TASK DIRECTIONS: Each entry that appears below should be restated exactly as it is.

####################

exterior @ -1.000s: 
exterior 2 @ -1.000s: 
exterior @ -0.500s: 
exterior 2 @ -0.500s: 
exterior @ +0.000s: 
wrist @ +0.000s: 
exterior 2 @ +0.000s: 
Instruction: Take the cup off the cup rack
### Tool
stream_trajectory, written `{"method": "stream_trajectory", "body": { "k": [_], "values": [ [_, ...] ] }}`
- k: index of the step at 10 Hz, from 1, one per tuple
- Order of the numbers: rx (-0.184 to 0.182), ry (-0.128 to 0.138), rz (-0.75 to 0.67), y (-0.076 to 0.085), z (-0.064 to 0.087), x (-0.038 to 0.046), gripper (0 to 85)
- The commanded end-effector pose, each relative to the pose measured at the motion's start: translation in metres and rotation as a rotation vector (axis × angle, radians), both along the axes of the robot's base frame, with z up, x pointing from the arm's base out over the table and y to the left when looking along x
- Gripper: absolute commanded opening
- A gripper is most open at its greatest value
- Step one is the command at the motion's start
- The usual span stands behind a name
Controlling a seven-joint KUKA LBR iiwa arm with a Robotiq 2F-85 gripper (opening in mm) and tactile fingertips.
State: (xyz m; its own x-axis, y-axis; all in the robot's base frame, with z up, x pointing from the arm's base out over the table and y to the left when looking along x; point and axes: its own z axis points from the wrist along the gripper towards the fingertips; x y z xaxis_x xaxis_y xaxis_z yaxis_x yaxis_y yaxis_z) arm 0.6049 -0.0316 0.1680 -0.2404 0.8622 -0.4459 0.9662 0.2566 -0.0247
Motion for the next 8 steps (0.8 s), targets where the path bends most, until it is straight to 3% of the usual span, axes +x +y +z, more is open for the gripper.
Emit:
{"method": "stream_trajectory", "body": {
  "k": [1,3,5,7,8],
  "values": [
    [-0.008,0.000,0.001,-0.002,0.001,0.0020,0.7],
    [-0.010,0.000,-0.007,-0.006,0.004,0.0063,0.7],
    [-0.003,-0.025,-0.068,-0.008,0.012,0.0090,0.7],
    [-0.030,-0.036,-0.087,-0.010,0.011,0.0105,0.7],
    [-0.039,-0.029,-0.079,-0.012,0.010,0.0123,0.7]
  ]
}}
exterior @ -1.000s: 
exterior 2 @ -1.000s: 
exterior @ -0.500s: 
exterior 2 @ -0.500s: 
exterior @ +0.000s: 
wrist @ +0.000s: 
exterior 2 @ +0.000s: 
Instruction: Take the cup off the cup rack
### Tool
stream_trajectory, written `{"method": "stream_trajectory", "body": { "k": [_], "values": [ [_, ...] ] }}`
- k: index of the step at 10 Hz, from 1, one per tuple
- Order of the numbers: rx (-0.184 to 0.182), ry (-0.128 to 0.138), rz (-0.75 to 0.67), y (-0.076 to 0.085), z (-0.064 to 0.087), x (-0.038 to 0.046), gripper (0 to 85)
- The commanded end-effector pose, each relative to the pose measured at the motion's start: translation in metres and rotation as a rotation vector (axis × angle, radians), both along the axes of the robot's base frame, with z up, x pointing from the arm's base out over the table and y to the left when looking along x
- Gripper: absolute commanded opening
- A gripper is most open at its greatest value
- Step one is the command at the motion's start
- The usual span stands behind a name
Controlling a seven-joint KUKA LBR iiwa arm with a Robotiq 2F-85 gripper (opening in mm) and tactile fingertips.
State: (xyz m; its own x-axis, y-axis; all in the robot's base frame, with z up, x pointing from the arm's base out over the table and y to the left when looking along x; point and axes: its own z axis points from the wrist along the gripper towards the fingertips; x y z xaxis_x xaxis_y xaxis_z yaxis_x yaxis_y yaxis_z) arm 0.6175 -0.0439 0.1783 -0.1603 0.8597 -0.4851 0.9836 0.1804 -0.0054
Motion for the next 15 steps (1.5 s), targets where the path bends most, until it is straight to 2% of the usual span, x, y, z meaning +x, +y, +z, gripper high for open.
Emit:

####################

ANSWER:
exterior @ -1.000s: 
exterior 2 @ -1.000s: 
exterior @ -0.500s: 
exterior 2 @ -0.500s: 
exterior @ +0.000s: 
wrist @ +0.000s: 
exterior 2 @ +0.000s: 
Instruction: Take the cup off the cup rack
### Tool
stream_trajectory, written `{"method": "stream_trajectory", "body": { "k": [_], "values": [ [_, ...] ] }}`
- k: index of the step at 10 Hz, from 1, one per tuple
- Order of the numbers: rx (-0.184 to 0.182), ry (-0.128 to 0.138), rz (-0.75 to 0.67), y (-0.076 to 0.085), z (-0.064 to 0.087), x (-0.038 to 0.046), gripper (0 to 85)
- The commanded end-effector pose, each relative to the pose measured at the motion's start: translation in metres and rotation as a rotation vector (axis × angle, radians), both along the axes of the robot's base frame, with z up, x pointing from the arm's base out over the table and y to the left when looking along x
- Gripper: absolute commanded opening
- A gripper is most open at its greatest value
- Step one is the command at the motion's start
- The usual span stands behind a name
Controlling a seven-joint KUKA LBR iiwa arm with a Robotiq 2F-85 gripper (opening in mm) and tactile fingertips.
State: (xyz m; its own x-axis, y-axis; all in the robot's base frame, with z up, x pointing from the arm's base out over the table and y to the left when looking along x; point and axes: its own z axis points from the wrist along the gripper towards the fingertips; x y z xaxis_x xaxis_y xaxis_z yaxis_x yaxis_y yaxis_z) arm 0.6049 -0.0316 0.1680 -0.2404 0.8622 -0.4459 0.9662 0.2566 -0.0247
Motion for the next 8 steps (0.8 s), targets where the path bends most, until it is straight to 3% of the usual span, axes +x +y +z, more is open for the gripper.
Emit:
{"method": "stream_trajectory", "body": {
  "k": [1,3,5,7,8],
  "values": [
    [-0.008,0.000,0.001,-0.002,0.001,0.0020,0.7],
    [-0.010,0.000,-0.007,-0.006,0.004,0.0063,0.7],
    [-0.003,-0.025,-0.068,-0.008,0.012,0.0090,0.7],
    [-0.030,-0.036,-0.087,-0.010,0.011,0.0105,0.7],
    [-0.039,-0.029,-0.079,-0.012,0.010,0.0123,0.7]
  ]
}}
exterior @ -1.000s: 
exterior 2 @ -1.000s: 
exterior @ -0.500s: 
exterior 2 @ -0.500s: 
exterior @ +0.000s: 
wrist @ +0.000s: 
exterior 2 @ +0.000s: 
Instruction: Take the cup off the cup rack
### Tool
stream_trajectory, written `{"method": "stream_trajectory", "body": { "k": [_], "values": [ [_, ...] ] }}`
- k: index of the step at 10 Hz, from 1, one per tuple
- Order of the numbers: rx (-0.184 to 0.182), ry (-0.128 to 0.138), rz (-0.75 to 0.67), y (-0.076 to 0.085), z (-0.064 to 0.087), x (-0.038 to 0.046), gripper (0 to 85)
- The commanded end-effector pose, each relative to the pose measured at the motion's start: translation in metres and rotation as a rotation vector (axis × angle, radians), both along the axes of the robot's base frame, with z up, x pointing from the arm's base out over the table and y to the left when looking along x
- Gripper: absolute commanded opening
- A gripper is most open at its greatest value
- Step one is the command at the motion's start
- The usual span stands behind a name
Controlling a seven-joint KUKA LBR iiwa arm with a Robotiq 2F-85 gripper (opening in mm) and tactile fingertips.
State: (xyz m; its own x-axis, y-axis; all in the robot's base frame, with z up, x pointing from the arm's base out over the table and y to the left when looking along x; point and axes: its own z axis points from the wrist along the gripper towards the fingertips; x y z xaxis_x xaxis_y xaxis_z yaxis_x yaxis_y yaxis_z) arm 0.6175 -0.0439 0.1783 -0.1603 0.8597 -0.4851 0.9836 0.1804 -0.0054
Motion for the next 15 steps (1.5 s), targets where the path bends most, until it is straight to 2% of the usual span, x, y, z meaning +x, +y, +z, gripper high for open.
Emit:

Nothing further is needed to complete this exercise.